* Work to be completed
Please restate, word for word, the lines below that begin at the one with "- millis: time" and end at the one with "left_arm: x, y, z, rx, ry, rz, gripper". Leave out all other lines.

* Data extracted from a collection
::::::::::

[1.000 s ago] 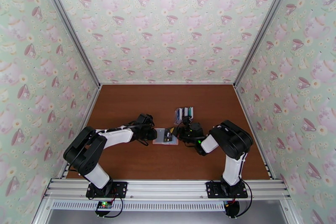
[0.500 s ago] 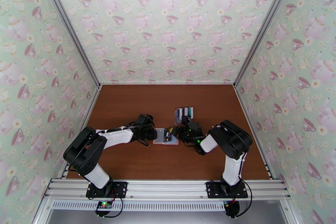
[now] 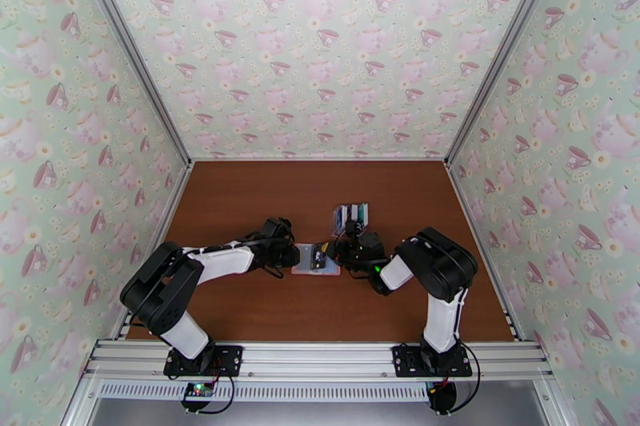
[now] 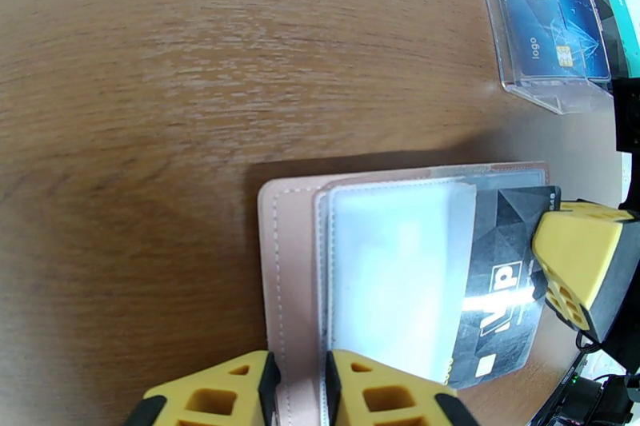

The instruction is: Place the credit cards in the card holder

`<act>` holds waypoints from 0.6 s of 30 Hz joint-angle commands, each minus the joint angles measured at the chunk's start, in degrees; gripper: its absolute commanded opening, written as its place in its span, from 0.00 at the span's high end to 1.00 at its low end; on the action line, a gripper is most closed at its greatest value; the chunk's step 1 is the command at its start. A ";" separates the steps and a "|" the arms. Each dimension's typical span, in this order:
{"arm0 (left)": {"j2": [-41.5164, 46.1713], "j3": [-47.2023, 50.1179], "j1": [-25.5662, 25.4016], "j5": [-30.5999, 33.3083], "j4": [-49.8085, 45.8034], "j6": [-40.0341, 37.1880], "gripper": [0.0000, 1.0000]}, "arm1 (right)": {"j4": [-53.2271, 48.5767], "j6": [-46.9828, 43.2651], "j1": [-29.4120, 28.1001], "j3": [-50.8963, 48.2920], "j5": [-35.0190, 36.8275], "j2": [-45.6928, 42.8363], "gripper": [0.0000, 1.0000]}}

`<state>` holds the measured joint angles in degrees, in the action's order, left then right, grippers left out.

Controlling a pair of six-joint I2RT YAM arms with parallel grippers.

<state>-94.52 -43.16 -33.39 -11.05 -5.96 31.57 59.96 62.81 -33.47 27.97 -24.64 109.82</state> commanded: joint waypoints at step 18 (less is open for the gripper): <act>-1.83 2.82 -1.95 -1.59 -3.01 1.06 0.75 | -14.43 -2.09 -1.15 2.66 0.72 -1.54 0.74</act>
<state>-94.50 -42.72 -33.74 -10.81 -4.86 32.01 54.59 62.13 -34.17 30.37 -24.64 109.06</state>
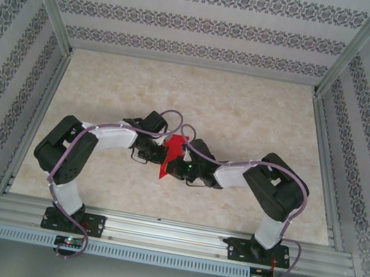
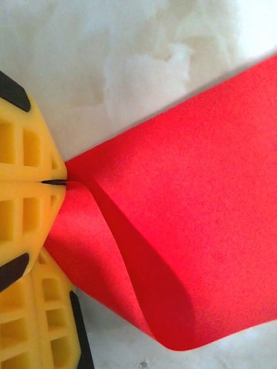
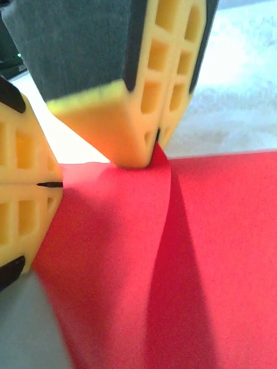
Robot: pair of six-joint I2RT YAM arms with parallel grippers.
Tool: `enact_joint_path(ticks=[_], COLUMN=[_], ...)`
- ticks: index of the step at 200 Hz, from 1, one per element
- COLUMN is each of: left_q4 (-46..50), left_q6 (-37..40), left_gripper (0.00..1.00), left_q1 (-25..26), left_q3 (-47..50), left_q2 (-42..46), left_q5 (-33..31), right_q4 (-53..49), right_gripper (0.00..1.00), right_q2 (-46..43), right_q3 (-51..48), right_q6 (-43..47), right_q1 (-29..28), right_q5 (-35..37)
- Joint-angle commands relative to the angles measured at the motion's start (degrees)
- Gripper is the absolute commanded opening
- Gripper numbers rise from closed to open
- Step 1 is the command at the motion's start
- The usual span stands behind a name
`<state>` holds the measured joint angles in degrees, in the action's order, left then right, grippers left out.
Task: Fold a paper plane with a square sheet of paper (pick it up from the middle)
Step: Third fold the triangle at the center of the table.
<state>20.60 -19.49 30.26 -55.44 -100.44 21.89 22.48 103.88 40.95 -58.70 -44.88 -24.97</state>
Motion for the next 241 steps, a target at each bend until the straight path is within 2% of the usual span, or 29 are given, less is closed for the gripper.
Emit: enact_joint_path(ticks=[1,28,75,115,181,241], left_q4=[2.4,2.6,2.8,2.7,3.0,3.1], left_q6=[0.5,0.5,0.6,0.7,0.7,0.6], left_gripper=[0.02,0.03,0.03,0.03,0.03,0.03], left_q1=[-0.3,-0.2,-0.3,-0.3,-0.3,-0.2], left_q3=[0.1,0.0,-0.1,-0.1,-0.4,-0.5], left_q2=[-1.7,-1.9,-1.9,-2.0,-2.3,-2.4], left_q5=[-0.8,-0.9,-0.8,-0.7,-0.8,-0.8], right_q4=[-6.6,-6.0,-6.0,-4.4,-7.3,-5.6], right_gripper=[0.03,0.04,0.06,0.06,0.05,0.06], right_q2=[0.7,1.1,-6.5,-3.4,1.2,-5.6], right_q3=[-1.8,-0.5,2.1,2.6,1.5,2.7], right_q6=[0.0,0.5,3.5,4.1,3.0,5.7], right_q1=[-1.1,-0.9,1.8,4.2,5.0,8.0], right_q5=[4.7,2.9,-0.2,-1.8,1.7,-2.7])
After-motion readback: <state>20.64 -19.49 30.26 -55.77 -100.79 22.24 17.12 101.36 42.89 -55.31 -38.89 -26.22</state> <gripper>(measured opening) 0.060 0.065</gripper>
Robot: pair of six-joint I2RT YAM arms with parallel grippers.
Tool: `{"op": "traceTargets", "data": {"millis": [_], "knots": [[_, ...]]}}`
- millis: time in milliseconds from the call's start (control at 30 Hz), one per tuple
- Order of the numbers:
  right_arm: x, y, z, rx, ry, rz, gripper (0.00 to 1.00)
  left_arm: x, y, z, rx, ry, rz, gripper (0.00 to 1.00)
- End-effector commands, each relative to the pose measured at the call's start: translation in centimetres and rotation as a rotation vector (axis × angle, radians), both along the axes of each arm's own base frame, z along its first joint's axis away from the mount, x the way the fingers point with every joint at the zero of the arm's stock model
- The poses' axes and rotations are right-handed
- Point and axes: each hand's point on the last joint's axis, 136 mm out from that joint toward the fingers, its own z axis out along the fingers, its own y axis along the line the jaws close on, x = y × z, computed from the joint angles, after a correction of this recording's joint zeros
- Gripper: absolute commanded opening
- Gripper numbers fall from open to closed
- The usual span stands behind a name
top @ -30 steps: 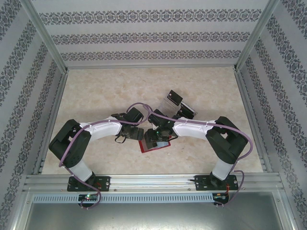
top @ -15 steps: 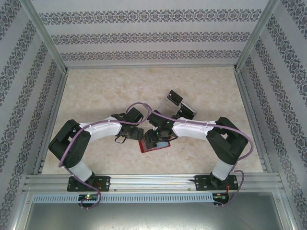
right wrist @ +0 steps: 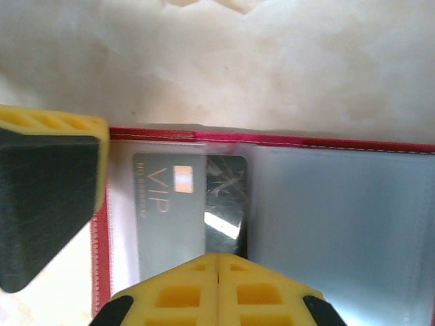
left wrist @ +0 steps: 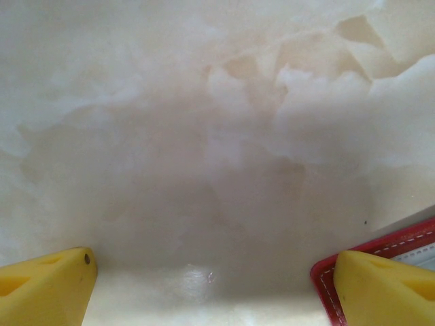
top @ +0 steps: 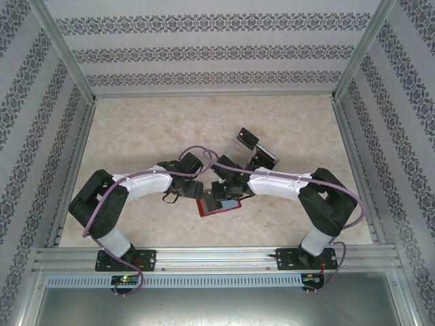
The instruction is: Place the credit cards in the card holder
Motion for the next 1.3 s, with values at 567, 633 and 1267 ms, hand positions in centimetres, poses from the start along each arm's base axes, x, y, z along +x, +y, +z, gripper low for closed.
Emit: {"op": "traceTargets", "data": {"millis": [567, 633, 1267], "knots": [[0.0, -1.5, -2.7, -0.03, 0.049, -0.038, 0.01, -1.7, 1.4, -1.1, 0.076, 0.051, -0.007, 0.91], [0.0, -1.3, -2.7, -0.016, 0.053, -0.04, 0.01, -1.7, 1.4, -1.1, 0.074, 0.051, -0.006, 0.91], [-0.8, 0.5, -2.5, 0.047, 0.084, -0.028, 0.0, -1.7, 1.3, -1.3, 0.071, 0.053, -0.006, 0.9]]}}
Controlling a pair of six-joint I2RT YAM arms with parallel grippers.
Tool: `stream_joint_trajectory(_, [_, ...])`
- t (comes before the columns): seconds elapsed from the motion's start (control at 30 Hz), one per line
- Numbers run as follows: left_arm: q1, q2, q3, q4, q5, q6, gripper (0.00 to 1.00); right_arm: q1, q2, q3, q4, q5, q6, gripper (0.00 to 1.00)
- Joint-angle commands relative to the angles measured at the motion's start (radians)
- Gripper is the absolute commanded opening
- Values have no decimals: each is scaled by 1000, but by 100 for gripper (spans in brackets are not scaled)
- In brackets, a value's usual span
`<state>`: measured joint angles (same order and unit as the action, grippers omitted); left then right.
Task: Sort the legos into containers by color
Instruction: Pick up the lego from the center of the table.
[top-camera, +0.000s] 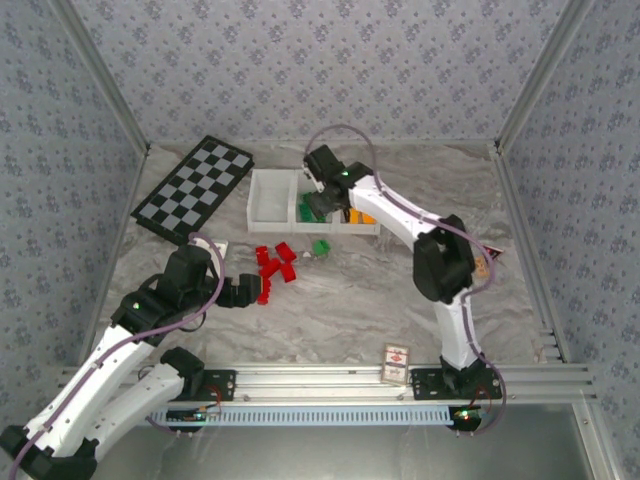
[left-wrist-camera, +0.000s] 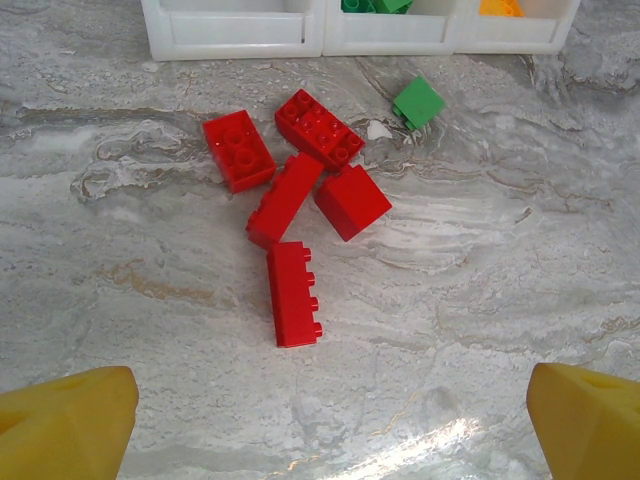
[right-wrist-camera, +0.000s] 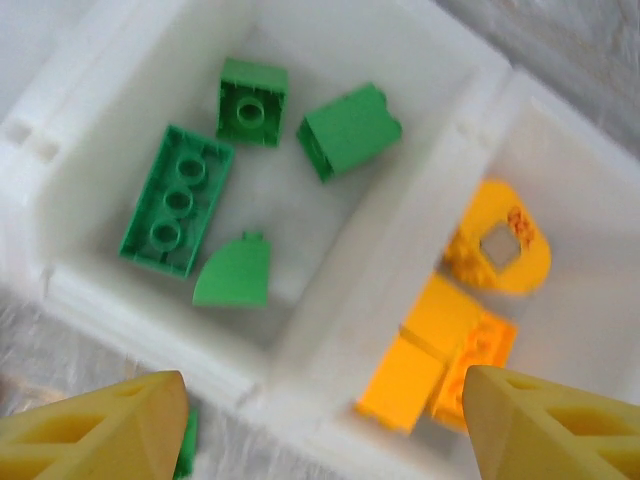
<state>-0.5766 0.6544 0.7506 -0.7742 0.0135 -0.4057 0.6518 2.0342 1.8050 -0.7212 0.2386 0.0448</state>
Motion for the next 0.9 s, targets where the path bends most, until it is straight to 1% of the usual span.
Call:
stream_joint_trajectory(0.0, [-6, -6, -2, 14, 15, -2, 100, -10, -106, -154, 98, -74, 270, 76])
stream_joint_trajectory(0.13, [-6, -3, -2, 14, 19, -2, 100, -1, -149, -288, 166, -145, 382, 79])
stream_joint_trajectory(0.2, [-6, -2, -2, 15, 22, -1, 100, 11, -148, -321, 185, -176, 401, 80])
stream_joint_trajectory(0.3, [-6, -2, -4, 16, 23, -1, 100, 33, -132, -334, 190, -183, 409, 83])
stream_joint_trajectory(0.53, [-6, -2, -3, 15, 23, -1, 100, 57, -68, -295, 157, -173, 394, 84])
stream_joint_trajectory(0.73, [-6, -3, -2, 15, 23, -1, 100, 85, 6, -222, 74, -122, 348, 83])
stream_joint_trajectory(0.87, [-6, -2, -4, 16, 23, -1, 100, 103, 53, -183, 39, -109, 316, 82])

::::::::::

* Task result
- millis: time in milliseconds from the call's start (control at 30 Hz), one per tuple
- Order of the numbers:
  right_arm: x, y, z, rx, ry, rz, gripper (0.00 to 1.00)
  left_arm: x, y, z, rx, ry, rz, gripper (0.00 to 1.00)

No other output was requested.